## WORK TO BE COMPLETED
Pictures excluded, output the lines of the data below between the one holding "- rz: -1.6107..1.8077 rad" and the one holding "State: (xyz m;", inclusive, exactly as they stand.

## SOURCE DATA
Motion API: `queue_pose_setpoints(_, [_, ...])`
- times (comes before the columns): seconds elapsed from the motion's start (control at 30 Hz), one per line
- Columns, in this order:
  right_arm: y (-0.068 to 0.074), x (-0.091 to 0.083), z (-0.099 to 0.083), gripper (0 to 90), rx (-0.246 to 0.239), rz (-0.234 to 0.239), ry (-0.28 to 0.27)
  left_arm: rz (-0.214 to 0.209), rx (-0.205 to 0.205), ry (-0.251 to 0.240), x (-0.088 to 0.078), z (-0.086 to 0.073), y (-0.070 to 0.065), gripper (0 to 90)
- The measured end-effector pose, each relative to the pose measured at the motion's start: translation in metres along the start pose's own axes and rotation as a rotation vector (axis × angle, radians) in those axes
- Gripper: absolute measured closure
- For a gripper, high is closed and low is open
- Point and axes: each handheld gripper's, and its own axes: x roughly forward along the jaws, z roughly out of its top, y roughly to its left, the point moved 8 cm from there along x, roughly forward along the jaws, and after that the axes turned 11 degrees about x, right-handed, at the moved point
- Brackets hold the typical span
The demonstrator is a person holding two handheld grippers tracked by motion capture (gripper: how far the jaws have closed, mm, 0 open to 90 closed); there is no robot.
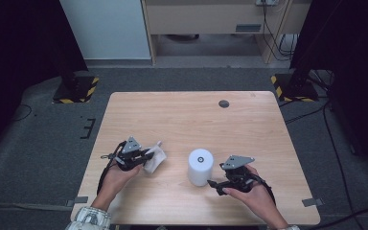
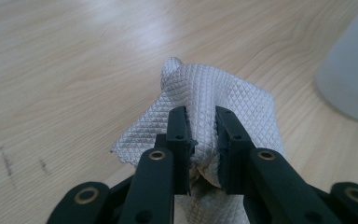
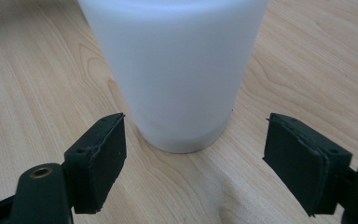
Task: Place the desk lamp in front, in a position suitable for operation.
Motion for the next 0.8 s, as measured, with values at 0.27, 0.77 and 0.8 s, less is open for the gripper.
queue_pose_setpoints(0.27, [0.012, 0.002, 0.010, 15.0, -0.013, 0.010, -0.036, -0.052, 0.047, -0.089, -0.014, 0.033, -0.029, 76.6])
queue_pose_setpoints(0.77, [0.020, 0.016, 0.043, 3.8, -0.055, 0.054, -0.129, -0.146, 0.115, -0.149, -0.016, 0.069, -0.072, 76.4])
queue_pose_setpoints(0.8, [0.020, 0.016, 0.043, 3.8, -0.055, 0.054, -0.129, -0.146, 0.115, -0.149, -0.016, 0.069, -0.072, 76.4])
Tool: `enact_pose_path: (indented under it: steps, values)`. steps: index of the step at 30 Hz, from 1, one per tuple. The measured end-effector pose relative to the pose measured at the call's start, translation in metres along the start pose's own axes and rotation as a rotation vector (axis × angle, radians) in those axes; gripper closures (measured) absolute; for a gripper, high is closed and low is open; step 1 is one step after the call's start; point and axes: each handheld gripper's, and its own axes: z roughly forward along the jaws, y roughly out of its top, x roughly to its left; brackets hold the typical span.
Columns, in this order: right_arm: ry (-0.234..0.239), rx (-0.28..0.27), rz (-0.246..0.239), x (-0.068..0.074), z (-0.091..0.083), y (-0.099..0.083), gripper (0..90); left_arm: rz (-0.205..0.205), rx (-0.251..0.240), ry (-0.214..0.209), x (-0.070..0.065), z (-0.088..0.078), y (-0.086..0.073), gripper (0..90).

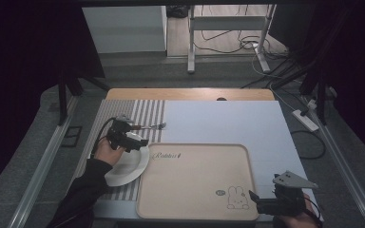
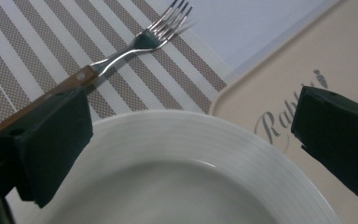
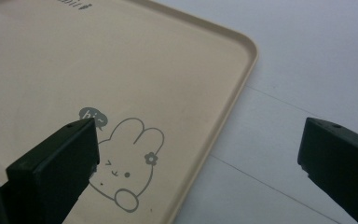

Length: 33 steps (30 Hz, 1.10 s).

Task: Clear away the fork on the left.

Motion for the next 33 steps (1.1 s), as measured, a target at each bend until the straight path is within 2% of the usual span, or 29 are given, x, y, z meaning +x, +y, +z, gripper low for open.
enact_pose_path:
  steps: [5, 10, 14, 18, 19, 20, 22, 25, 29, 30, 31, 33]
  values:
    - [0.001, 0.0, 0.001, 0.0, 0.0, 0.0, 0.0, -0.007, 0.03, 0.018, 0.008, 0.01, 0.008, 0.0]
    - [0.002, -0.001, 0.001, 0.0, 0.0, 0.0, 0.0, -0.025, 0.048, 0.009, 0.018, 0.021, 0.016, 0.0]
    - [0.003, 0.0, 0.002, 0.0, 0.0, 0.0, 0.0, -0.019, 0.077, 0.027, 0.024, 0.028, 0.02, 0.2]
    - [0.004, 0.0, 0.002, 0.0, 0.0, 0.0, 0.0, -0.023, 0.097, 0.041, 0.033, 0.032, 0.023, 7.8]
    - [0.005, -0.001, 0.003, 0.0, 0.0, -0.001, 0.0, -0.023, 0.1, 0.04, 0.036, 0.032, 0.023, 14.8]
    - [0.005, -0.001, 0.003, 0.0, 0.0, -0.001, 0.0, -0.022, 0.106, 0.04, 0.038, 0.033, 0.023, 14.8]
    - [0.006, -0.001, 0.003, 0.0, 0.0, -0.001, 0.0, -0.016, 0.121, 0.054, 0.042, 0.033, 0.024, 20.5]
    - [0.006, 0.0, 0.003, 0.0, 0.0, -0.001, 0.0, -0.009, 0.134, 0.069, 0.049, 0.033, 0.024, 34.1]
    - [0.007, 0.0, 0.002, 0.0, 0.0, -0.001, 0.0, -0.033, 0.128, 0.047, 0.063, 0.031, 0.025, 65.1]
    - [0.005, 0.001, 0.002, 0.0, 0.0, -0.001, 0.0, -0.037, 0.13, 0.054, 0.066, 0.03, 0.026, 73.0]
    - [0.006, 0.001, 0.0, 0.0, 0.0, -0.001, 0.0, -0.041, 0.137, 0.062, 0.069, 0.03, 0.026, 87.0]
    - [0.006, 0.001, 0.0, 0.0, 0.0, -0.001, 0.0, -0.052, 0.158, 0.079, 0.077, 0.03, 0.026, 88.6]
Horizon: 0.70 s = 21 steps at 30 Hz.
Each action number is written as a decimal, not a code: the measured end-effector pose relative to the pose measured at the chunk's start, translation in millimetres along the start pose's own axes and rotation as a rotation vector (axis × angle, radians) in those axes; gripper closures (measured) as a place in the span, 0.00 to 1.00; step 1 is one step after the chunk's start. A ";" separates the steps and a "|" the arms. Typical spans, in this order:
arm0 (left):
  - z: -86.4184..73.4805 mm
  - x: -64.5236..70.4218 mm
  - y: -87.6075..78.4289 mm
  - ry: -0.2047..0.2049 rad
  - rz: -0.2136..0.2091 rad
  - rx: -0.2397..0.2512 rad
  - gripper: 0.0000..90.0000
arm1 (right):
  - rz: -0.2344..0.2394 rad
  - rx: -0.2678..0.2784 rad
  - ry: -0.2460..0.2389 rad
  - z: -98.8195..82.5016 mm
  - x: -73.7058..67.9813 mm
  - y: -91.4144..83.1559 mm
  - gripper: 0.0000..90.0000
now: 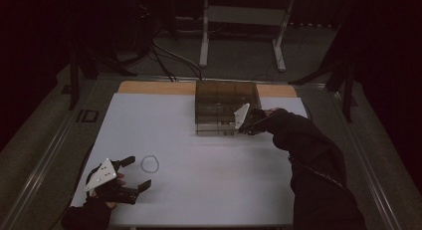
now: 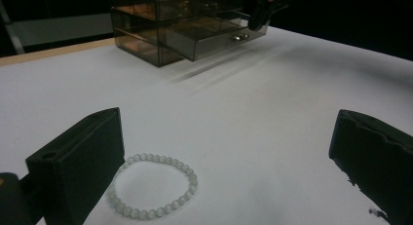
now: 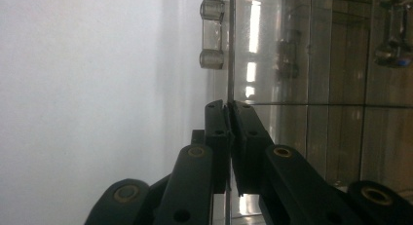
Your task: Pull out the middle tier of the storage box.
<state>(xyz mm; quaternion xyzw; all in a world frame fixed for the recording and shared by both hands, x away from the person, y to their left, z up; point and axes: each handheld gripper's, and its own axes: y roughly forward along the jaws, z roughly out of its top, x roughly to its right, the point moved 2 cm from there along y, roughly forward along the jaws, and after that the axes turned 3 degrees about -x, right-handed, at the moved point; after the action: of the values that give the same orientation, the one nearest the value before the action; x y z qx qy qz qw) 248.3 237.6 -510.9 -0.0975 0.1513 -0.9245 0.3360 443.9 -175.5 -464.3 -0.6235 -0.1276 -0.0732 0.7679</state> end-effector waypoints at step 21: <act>0.0 -0.3 -0.3 -0.002 -0.003 0.000 0.01 | -0.026 0.232 0.263 10.0 4.3 -30.0 0.74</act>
<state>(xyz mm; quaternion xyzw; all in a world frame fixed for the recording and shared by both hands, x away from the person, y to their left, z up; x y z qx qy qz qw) 248.3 238.0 -510.9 -0.0988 0.1509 -0.9248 0.3349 438.9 -171.9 -433.1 -0.5142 -0.0415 -0.1487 0.8436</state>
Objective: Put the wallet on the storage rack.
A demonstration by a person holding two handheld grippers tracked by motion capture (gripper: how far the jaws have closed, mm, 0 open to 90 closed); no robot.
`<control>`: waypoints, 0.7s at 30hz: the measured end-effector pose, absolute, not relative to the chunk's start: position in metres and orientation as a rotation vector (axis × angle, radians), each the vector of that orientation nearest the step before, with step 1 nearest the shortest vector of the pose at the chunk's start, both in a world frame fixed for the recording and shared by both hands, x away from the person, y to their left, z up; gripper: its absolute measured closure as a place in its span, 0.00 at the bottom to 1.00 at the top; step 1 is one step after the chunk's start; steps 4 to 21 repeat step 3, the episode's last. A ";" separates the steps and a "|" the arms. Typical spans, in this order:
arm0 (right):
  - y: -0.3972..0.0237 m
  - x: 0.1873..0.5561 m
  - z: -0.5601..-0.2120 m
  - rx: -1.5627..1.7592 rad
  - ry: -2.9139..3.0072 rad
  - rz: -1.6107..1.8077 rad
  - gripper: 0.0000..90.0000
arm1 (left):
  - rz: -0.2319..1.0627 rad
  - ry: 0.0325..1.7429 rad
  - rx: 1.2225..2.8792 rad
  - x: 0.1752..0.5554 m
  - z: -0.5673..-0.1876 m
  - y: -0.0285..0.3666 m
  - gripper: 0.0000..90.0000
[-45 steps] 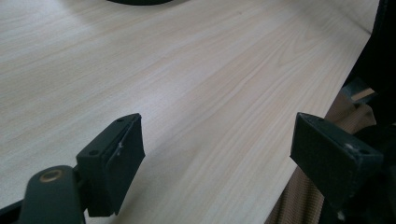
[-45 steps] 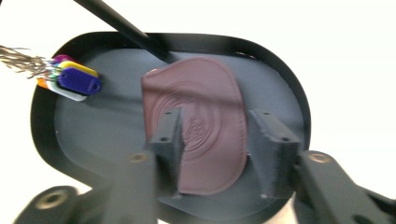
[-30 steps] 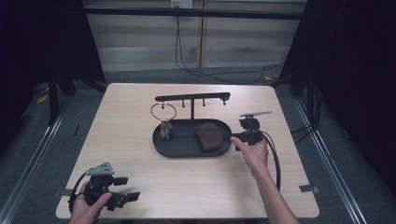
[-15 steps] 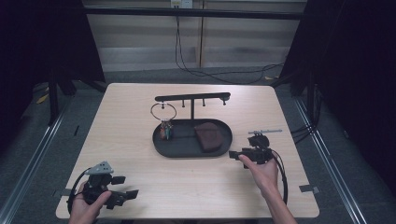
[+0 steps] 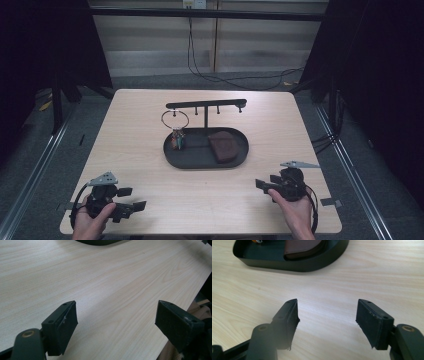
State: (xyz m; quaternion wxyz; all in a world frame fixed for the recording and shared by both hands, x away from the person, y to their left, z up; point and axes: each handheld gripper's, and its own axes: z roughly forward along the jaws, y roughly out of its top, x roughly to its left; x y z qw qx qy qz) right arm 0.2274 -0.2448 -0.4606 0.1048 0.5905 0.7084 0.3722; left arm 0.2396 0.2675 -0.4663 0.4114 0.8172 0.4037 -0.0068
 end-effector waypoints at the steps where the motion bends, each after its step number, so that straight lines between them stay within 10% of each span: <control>1: -0.245 0.225 -0.461 1.733 2.089 1.084 0.37 | -0.015 1.018 2.055 0.240 -0.466 0.268 0.20; 21: -0.246 0.220 -0.463 1.713 2.100 1.045 0.35 | -0.015 1.018 2.052 0.240 -0.467 0.268 0.20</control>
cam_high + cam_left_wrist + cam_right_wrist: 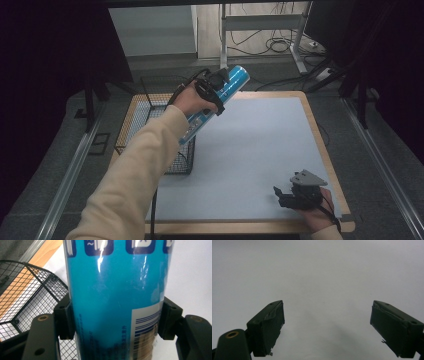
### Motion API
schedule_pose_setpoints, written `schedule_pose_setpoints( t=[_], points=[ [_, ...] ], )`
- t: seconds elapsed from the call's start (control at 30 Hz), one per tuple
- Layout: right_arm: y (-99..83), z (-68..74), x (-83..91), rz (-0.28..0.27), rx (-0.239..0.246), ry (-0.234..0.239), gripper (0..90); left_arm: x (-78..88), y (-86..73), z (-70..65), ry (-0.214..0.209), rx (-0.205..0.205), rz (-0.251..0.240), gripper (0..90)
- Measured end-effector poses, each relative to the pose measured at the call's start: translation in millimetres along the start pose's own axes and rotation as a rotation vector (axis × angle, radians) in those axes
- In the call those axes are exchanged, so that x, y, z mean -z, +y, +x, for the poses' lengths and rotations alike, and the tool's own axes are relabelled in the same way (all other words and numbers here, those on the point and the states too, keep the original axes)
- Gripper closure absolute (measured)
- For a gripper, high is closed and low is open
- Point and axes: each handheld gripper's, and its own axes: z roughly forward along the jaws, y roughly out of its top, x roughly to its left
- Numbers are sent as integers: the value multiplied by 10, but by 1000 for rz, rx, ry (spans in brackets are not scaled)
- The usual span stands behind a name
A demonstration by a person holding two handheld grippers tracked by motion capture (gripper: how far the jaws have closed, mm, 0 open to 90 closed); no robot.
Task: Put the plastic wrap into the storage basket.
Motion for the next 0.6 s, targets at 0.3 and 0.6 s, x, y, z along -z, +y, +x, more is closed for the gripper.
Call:
schedule_pose_setpoints(
  t=[0.3,0.6],
  points=[
    [0,6,7,1,4,-1,123,9,-58,104,10,31,-5,316],
    [5,17,12,-5,6,-8,123,-7,-130,217,25,48,10,315]
  ],
)
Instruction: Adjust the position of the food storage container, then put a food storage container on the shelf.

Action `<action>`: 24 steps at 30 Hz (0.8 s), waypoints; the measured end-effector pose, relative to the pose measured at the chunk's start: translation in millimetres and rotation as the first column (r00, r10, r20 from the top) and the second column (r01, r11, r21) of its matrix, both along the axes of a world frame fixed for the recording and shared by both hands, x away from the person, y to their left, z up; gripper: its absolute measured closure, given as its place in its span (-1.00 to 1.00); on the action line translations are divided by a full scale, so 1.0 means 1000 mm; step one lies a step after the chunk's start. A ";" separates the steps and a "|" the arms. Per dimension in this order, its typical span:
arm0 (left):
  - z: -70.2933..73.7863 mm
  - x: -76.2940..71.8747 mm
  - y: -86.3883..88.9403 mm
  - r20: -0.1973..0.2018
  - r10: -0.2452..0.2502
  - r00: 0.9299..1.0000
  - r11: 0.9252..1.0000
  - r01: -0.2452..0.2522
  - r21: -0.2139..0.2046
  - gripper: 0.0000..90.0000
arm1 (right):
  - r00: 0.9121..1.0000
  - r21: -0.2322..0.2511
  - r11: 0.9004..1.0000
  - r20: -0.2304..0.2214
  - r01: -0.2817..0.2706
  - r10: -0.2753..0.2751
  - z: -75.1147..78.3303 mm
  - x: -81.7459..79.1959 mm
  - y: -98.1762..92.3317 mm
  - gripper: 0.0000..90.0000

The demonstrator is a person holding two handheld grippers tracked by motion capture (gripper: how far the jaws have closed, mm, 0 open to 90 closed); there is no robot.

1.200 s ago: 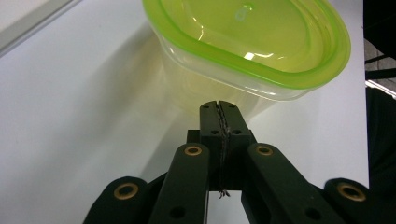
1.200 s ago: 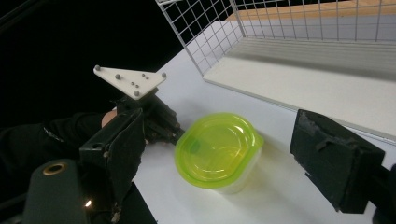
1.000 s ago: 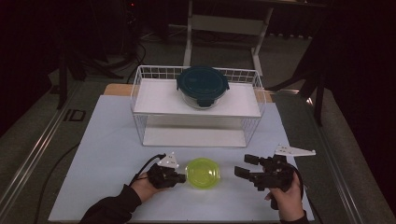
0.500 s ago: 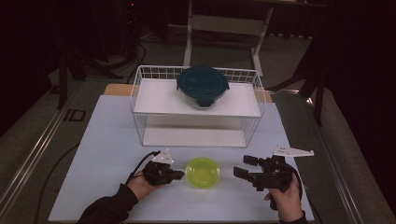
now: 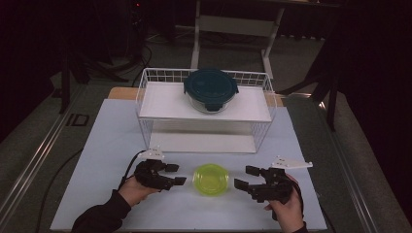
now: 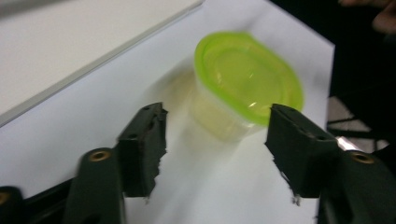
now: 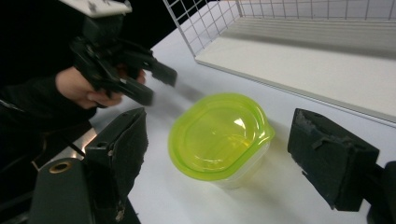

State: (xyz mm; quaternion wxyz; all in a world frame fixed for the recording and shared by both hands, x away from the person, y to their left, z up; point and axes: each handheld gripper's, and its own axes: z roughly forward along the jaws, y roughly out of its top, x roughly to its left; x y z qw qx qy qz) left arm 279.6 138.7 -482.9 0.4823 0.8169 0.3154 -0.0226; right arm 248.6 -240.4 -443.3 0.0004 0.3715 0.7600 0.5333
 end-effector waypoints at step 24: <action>0.001 0.020 -0.030 -0.290 0.086 0.953 0.992 -0.109 -0.066 -0.68 | 0.971 -0.058 0.993 -0.210 0.106 -0.115 -0.019 0.024 0.017 -0.66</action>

## ANSWER TO THIS EXERCISE
  - rz: -1.6107..1.8077 rad
  - gripper: 0.0000..90.0000
arm1 (left):
  - rz: -0.2319..1.0627 rad
  - ry: 0.0325..1.7429 rad
  - rx: 1.2225..2.8792 rad
  - x: 0.1752..0.5554 m
  - z: -0.5673..-0.1876 m
  - y: -0.0285..0.3666 m
  - gripper: 0.0000..90.0000
[-45 steps] 
[-45 steps] 
[-30 steps] 
[-15 steps] 
[+0 steps] 
State: (xyz m; quaternion wxyz; all in a world frame fixed for the recording and shared by both hands, x away from the person, y to their left, z up; point and axes: each handheld gripper's, and its own axes: z roughly forward along the jaws, y roughly out of its top, x roughly to its left; x y z qw qx qy qz) right arm 0.2274 -0.2448 -0.4606 0.1048 0.5905 0.7084 0.3722; left arm 0.2396 0.2675 -0.4663 0.4114 0.8172 0.4037 -0.0068

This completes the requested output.